> [REQUIRED WORK] Each line with the string "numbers" is to be copied from the records below.

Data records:
◆ ◆ ◆

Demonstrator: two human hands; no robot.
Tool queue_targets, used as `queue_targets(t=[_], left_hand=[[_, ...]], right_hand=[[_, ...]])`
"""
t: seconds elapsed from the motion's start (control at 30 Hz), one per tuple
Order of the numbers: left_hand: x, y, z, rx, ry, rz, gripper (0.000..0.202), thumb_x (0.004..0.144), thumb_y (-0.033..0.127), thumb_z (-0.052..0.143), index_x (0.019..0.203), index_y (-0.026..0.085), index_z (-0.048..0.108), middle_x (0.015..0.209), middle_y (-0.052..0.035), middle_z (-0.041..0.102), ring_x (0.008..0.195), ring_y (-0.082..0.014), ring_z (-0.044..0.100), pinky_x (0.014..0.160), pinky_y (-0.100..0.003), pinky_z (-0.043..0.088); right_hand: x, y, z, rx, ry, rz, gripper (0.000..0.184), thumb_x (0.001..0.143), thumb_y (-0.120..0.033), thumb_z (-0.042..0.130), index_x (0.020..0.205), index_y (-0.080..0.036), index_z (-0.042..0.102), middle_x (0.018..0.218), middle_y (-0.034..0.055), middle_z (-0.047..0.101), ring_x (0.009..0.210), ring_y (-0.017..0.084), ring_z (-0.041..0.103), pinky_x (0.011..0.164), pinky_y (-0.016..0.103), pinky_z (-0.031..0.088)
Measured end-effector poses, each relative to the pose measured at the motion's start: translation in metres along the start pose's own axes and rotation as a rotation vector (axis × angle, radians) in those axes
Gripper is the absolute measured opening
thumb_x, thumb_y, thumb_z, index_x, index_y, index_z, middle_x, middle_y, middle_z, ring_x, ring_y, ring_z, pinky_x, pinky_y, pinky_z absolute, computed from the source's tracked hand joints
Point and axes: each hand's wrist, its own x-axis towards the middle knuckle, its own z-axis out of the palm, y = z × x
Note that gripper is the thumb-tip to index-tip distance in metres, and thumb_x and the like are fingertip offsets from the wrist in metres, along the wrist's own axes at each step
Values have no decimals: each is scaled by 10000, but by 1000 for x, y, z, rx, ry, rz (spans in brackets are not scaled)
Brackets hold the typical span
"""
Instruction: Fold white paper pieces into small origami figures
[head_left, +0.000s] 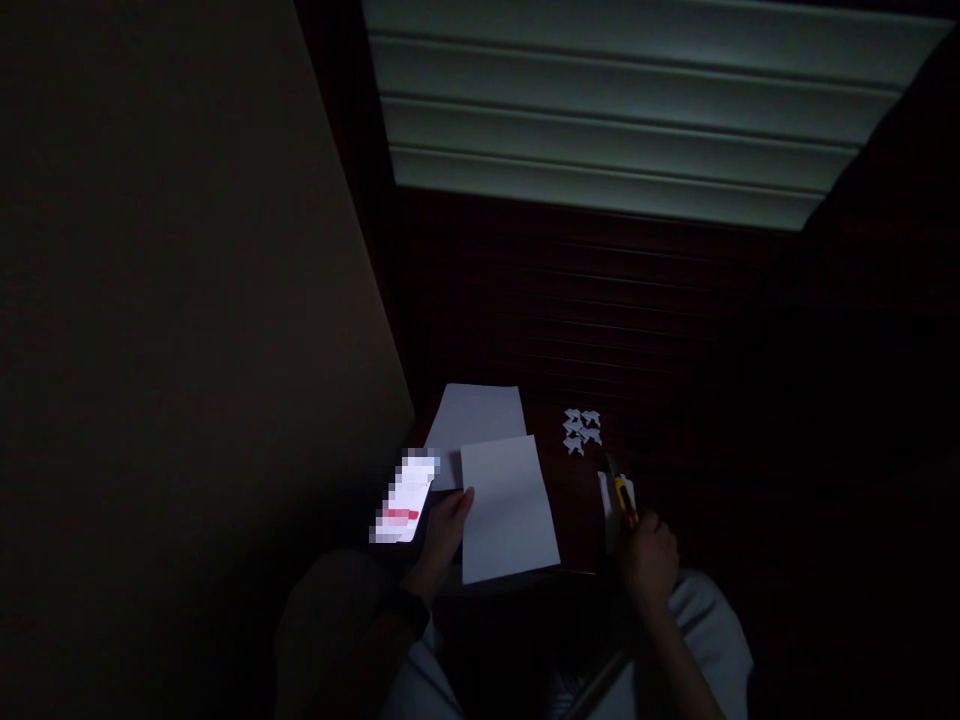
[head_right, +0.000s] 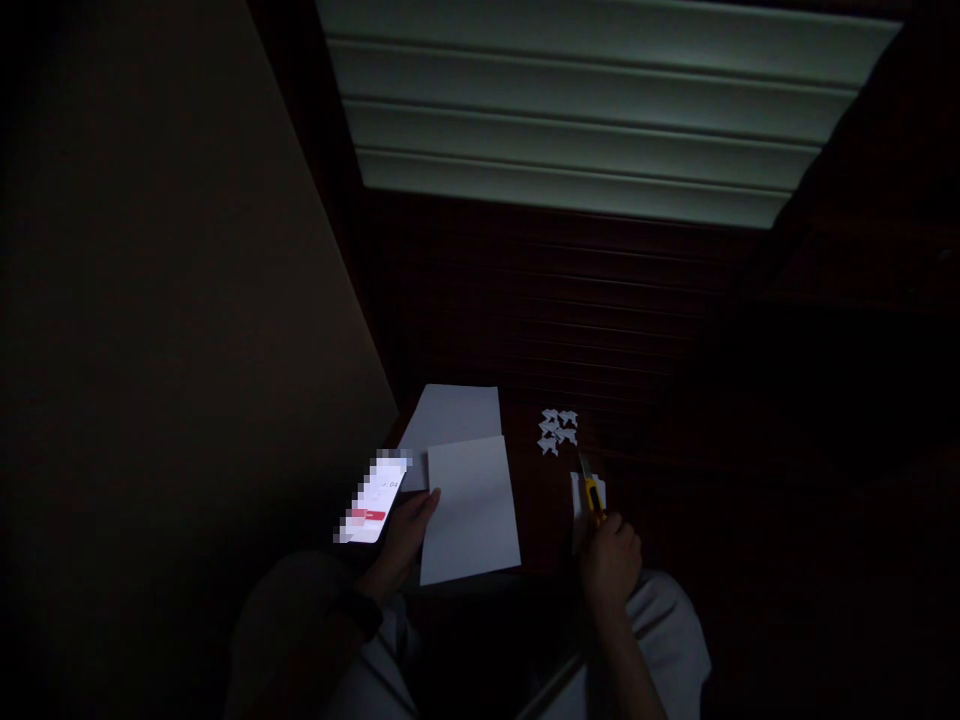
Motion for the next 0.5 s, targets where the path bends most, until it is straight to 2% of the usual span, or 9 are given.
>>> queue_targets(t=[0.17,0.33,0.43,0.5], left_hand=[[2,-5,-2,25,-10,5,481,657,582,523,694,118,643,684,-78,657,667,-221,593,570,-277,429],[6,-17,-3,17,-57,34,445,709,534,511,807,123,649,746,-68,661,694,-213,593,618,-282,437],[7,-19,-4,-14,-78,24,448,704,526,526,839,118,651,790,-77,666,756,-224,596,646,-284,443],[6,-18,-2,-33,-103,16,452,705,525,526,848,116,653,819,-83,668,780,-225,595,659,-282,445]], right_hand=[[-1,-3,8,-19,-8,30,298,861,-333,348,962,-96,497,820,143,532,773,254,521,644,318,341],[-4,1,9,18,-9,10,285,827,-318,406,978,-98,502,830,150,531,771,263,521,646,332,344],[-3,5,5,96,-15,26,314,781,-326,471,986,-92,512,868,177,533,815,297,512,673,368,350],[-1,1,-1,233,22,40,361,782,-359,474,1004,-77,513,926,211,531,888,327,494,721,404,349]])
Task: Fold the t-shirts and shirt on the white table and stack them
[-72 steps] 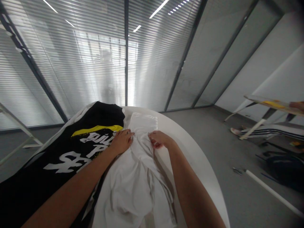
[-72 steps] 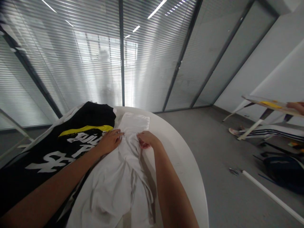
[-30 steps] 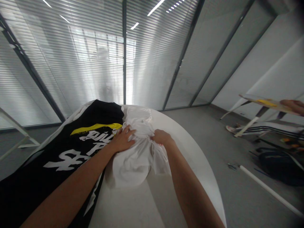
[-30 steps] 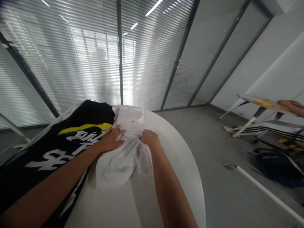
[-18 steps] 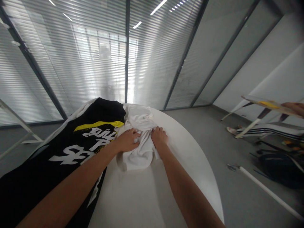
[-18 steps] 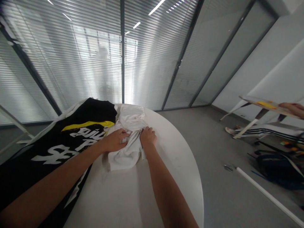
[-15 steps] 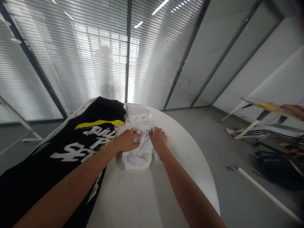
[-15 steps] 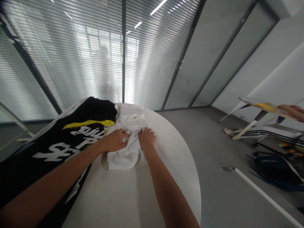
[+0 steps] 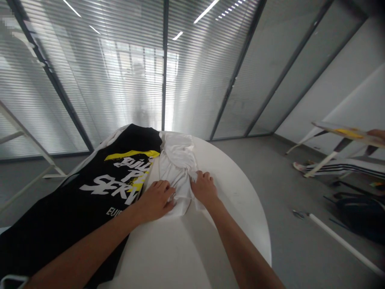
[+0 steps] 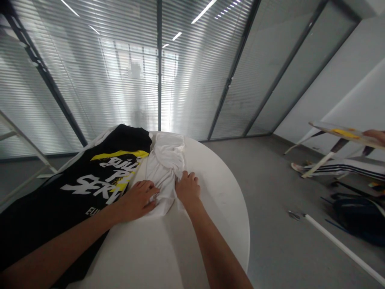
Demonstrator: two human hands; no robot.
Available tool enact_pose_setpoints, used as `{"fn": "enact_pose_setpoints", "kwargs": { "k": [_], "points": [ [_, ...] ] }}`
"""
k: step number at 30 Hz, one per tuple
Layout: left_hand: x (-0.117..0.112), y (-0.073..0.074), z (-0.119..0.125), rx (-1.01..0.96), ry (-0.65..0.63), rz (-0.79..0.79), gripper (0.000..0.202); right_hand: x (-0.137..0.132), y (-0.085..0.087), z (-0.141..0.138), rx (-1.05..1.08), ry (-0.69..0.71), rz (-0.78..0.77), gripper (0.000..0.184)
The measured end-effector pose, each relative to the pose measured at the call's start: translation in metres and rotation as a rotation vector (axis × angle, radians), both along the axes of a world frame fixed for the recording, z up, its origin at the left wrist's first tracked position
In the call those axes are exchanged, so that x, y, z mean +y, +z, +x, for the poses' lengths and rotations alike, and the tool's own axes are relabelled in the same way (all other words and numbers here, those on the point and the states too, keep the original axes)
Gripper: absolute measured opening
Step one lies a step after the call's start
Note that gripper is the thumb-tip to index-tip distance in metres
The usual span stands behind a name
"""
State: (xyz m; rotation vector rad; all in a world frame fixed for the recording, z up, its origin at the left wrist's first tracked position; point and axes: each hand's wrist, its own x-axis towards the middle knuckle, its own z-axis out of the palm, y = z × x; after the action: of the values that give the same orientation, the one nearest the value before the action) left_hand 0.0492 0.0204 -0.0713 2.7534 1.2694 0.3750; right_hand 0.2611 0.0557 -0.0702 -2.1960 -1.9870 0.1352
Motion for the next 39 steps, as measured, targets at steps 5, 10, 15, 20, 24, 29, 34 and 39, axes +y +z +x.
{"fn": "enact_pose_setpoints", "kwargs": {
  "k": [5,10,15,20,24,29,34,39],
  "points": [
    [-0.007,-0.004,-0.009,-0.029,0.004,-0.059,0.041,0.002,-0.007,0.023,0.084,0.108,0.013,0.035],
    [-0.005,-0.004,-0.016,-0.020,0.011,-0.121,0.048,0.015,0.001,0.040,0.149,0.064,0.064,0.022],
    [-0.004,-0.006,-0.020,0.014,0.023,-0.148,0.060,0.016,0.008,0.038,0.205,0.052,0.196,0.023],
    [-0.003,-0.008,-0.027,0.083,-0.027,-0.152,0.073,0.011,0.012,0.034,0.205,0.021,0.333,0.025],
    [-0.009,0.000,-0.024,0.056,-0.033,-0.093,0.070,0.004,0.020,0.029,0.141,0.104,0.396,0.022],
    [-0.021,0.010,-0.008,-0.015,-0.136,-0.054,0.051,-0.005,0.023,0.020,0.056,0.426,-0.064,0.022],
    [-0.016,0.007,-0.009,-0.042,-0.185,-0.124,0.014,-0.005,0.014,0.025,-0.037,0.408,-0.086,0.033],
    [-0.002,0.003,-0.017,-0.080,-0.094,-0.113,0.015,-0.001,0.011,0.038,-0.097,0.369,-0.046,0.039]
  ]
}}
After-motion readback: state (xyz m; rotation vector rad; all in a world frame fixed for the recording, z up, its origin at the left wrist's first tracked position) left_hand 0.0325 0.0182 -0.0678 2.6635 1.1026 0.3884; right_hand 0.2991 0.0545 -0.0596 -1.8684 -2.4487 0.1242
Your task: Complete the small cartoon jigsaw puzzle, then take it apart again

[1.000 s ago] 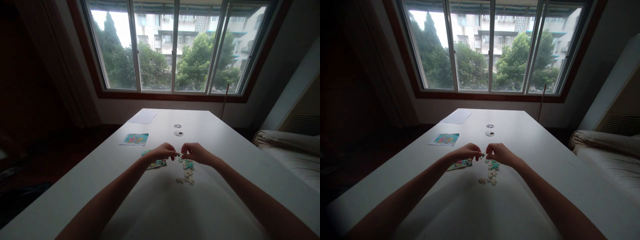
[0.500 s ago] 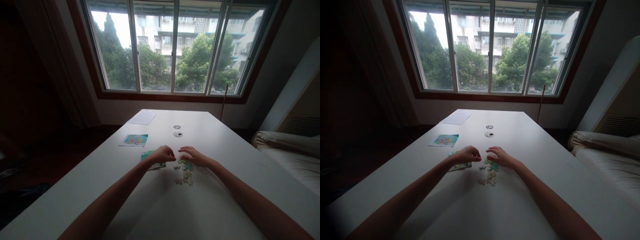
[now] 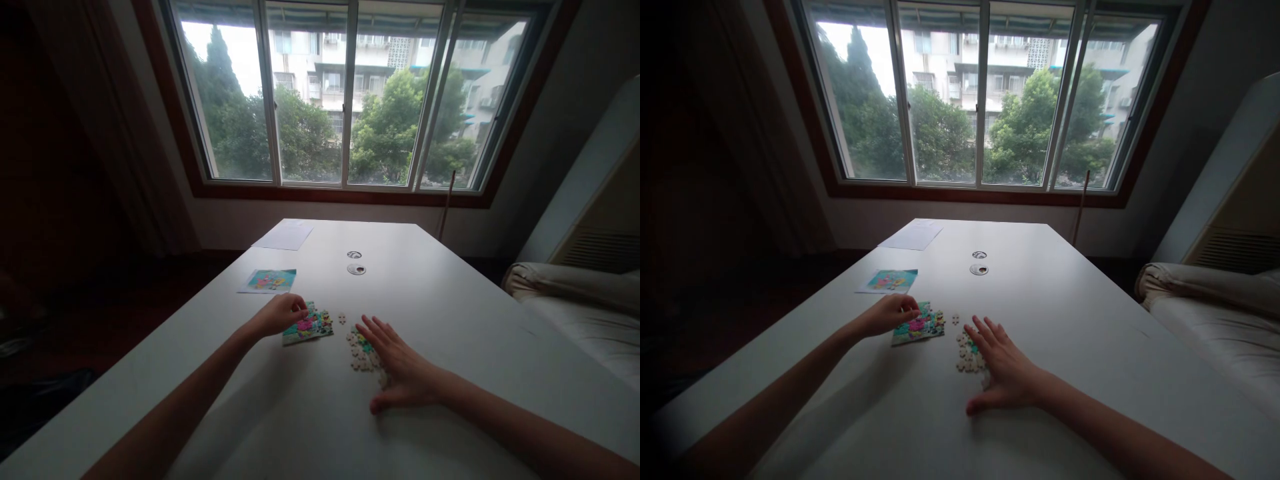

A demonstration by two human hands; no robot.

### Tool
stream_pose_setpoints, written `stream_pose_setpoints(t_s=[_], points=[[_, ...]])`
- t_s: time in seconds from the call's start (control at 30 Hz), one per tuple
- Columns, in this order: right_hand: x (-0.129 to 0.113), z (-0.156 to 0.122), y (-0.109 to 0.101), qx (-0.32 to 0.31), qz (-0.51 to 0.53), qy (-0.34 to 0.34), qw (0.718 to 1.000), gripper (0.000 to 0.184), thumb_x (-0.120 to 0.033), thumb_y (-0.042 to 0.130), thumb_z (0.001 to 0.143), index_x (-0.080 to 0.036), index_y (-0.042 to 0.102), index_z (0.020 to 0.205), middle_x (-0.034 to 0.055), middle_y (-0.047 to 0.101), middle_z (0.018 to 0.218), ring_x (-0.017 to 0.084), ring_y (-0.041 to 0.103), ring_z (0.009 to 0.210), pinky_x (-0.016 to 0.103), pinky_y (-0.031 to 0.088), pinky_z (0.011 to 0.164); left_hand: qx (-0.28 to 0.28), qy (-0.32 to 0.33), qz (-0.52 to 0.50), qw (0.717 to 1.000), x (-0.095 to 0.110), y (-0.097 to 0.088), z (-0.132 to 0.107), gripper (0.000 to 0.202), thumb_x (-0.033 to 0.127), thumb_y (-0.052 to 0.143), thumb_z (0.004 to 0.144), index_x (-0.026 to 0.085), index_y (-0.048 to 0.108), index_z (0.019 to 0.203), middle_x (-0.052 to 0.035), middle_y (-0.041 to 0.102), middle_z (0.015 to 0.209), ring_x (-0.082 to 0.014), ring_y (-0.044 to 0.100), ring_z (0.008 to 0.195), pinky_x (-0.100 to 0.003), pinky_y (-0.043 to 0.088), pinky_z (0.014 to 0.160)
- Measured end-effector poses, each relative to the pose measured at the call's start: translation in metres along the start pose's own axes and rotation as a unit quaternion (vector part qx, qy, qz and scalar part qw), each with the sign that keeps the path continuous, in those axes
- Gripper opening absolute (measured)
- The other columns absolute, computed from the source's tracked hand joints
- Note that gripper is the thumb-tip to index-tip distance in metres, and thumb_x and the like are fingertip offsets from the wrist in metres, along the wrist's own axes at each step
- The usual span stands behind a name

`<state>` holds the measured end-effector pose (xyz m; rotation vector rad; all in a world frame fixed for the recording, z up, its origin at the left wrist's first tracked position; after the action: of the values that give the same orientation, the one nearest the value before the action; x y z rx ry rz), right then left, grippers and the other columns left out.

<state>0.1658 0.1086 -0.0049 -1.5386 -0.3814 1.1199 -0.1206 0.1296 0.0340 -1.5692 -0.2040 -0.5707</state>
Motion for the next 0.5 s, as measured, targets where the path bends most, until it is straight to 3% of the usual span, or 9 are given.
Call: stream_pose_setpoints(t_s=[0.13, 0.27, 0.37, 0.5], points=[[0.003, 0.011, 0.012, 0.038, -0.054, 0.055, 0.996, 0.107, -0.067, 0.055, 0.057, -0.02, 0.002, 0.138, 0.0129, 0.0, 0.143, 0.035, -0.003, 0.128, 0.052, 0.01, 0.101, 0.006, -0.025, 0.019, 0.999, -0.013, -0.009, -0.005, 0.04, 0.05, 0.044, 0.073, 0.016, 0.062, 0.083, -0.0051, 0.064, 0.078, -0.018, 0.057, 0.068, -0.024, 0.039, 0.058], [0.004, 0.044, 0.011, 0.027, -0.072, 0.033, 0.996, 0.093, -0.064, 0.052, 0.064, -0.023, 0.011, 0.137, 0.0124, 0.006, 0.143, 0.036, 0.007, 0.128, 0.053, 0.014, 0.099, 0.005, -0.04, 0.071, 0.997, -0.027, -0.015, -0.01, 0.049, 0.057, 0.045, 0.07, 0.017, 0.059, 0.095, -0.0072, 0.061, 0.092, -0.0223, 0.056, 0.082, -0.028, 0.04, 0.067], [0.003, 0.065, 0.012, 0.015, -0.072, -0.016, 0.997, 0.076, -0.058, 0.05, 0.07, -0.026, 0.023, 0.134, 0.0102, 0.02, 0.14, 0.032, 0.019, 0.126, 0.051, 0.016, 0.099, -0.001, -0.018, 0.113, 0.993, -0.037, -0.011, -0.013, 0.067, 0.065, 0.048, 0.064, 0.016, 0.053, 0.109, -0.0111, 0.054, 0.111, -0.0274, 0.047, 0.101, -0.032, 0.037, 0.081], [0.006, 0.083, 0.015, 0.071, -0.052, -0.057, 0.995, 0.053, -0.046, 0.05, 0.076, -0.02, 0.044, 0.122, 0.0103, 0.045, 0.125, 0.025, 0.037, 0.115, 0.04, 0.028, 0.096, -0.016, -0.03, 0.15, 0.988, -0.042, 0.002, -0.013, 0.089, 0.072, 0.048, 0.057, 0.014, 0.041, 0.124, -0.0147, 0.039, 0.127, -0.0325, 0.034, 0.114, -0.038, 0.03, 0.091]])
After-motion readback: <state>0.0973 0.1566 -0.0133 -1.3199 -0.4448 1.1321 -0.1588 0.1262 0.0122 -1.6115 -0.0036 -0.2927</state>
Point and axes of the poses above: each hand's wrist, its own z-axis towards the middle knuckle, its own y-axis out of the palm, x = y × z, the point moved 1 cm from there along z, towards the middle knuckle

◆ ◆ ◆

> [TASK RESULT]
Order of the numbers: left_hand: x, y, z, rx, ry, rz, gripper (0.000..0.202), thumb_x (0.004..0.144), thumb_y (-0.033..0.127), thumb_z (-0.052..0.143), index_x (0.019..0.203), index_y (-0.026..0.085), index_z (-0.048..0.108), middle_x (0.015..0.209), middle_y (-0.052..0.035), middle_z (-0.041..0.102), ring_x (0.008..0.195), ring_y (-0.082..0.014), ring_z (-0.044..0.100), pinky_x (0.014..0.160), pinky_y (-0.100..0.003), pinky_z (-0.043..0.088); right_hand: x, y, z, rx, ry, rz, gripper (0.000..0.184), thumb_x (0.001..0.143), thumb_y (-0.120..0.033), thumb_z (-0.042..0.130), index_x (0.020..0.205), index_y (-0.080..0.036), index_z (-0.042..0.102), middle_x (0.018..0.218), middle_y (-0.034..0.055), middle_z (-0.047..0.101), ring_x (0.009..0.210), ring_y (-0.017..0.084), ring_z (-0.041..0.103), pinky_x (0.011..0.164), pinky_y (-0.016..0.103), pinky_z (-0.031..0.088)
In the call those axes are exchanged, so that x, y, z mean +y, +z, +x, for the poses' lengths and rotations alike, and the tool's own axes are relabelled in the same way (all other words and numbers here, those on the point and the states too, keep the original axes)

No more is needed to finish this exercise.